Les premières étapes pourraient consister à aider les agriculteurs des pays pauvres à sortir du piège dans lequel ils se trouvent en leur permettant de cultiver davantage de nourriture et de la vendre à des prix compétitifs. Une telle stratégie impliquerait non seulement de fournir les outils de modernisation - tels que de meilleurs équipements, semences ou stocks - mais également de réduire les tarifs et les subventions qui rendent leur dur labeur si insoutenable (l'OMC a tenté de faire des progrès sur ce front). Le Programme alimentaire mondial, malgré tous ses applaudissements, doit faire partie de ce type de réponse - pas seulement un organigramme bouchant les bouches affamées avec des rations d'urgence, mais une force qui aide à rééquilibrer ce système décalé.

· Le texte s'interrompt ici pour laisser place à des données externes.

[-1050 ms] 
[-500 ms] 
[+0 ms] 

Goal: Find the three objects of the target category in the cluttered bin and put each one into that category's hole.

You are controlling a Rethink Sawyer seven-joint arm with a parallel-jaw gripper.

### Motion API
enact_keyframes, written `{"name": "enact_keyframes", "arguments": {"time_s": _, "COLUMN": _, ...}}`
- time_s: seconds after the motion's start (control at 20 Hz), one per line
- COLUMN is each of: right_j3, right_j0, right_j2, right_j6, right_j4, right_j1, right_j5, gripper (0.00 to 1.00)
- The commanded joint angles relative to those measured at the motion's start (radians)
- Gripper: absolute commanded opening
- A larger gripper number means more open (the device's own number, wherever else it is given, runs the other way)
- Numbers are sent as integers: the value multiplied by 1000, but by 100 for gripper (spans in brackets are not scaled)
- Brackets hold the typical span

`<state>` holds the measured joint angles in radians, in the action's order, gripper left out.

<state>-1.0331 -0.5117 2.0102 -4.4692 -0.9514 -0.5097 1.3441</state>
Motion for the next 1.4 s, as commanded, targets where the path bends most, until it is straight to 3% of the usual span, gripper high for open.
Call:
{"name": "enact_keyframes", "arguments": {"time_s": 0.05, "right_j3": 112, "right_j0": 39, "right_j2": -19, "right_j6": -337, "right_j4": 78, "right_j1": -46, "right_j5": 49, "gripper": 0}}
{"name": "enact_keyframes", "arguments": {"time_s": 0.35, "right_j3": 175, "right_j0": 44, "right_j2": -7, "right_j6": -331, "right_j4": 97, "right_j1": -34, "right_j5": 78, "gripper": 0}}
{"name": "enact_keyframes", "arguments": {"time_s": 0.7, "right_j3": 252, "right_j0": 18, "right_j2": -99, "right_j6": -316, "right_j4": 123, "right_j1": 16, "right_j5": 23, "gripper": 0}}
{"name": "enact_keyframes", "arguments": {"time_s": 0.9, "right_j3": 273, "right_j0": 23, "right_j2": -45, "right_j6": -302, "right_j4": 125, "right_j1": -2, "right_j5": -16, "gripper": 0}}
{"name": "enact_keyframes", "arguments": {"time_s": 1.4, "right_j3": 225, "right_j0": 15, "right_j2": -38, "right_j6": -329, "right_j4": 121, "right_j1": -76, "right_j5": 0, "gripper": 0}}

Et la nourriture elle-même doit être plus respectueuse de l'environnement, en utilisant moins d'astuces qui augmentent les rendements au détriment de l'écologie au sens large. Plus d'oasis agricoles installées dans des déserts arides ; plus de mers de Salton. C'est difficile, mais le changement climatique peut nous forcer à en faire une partie malgré tout.
Tout cela signifie reconnaître que l'âge d'or de l'agriculture n'était pas un âge d'or pour tout le monde et que notre avenir pourrait être différent de ce à quoi nous sommes habitués. Si tel est le cas, cet avenir pourrait être meilleur pour ceux qui souffrent de la faim aujourd'hui, et peut-être pour la planète dans son ensemble. C'est peut-être difficile à prendre en compte, mais notre système alimentaire mondial spectaculaire n'est pas ce qui empêchera les gens de mourir de faim - c'est exactement la raison pour laquelle ils meurent de faim en premier lieu.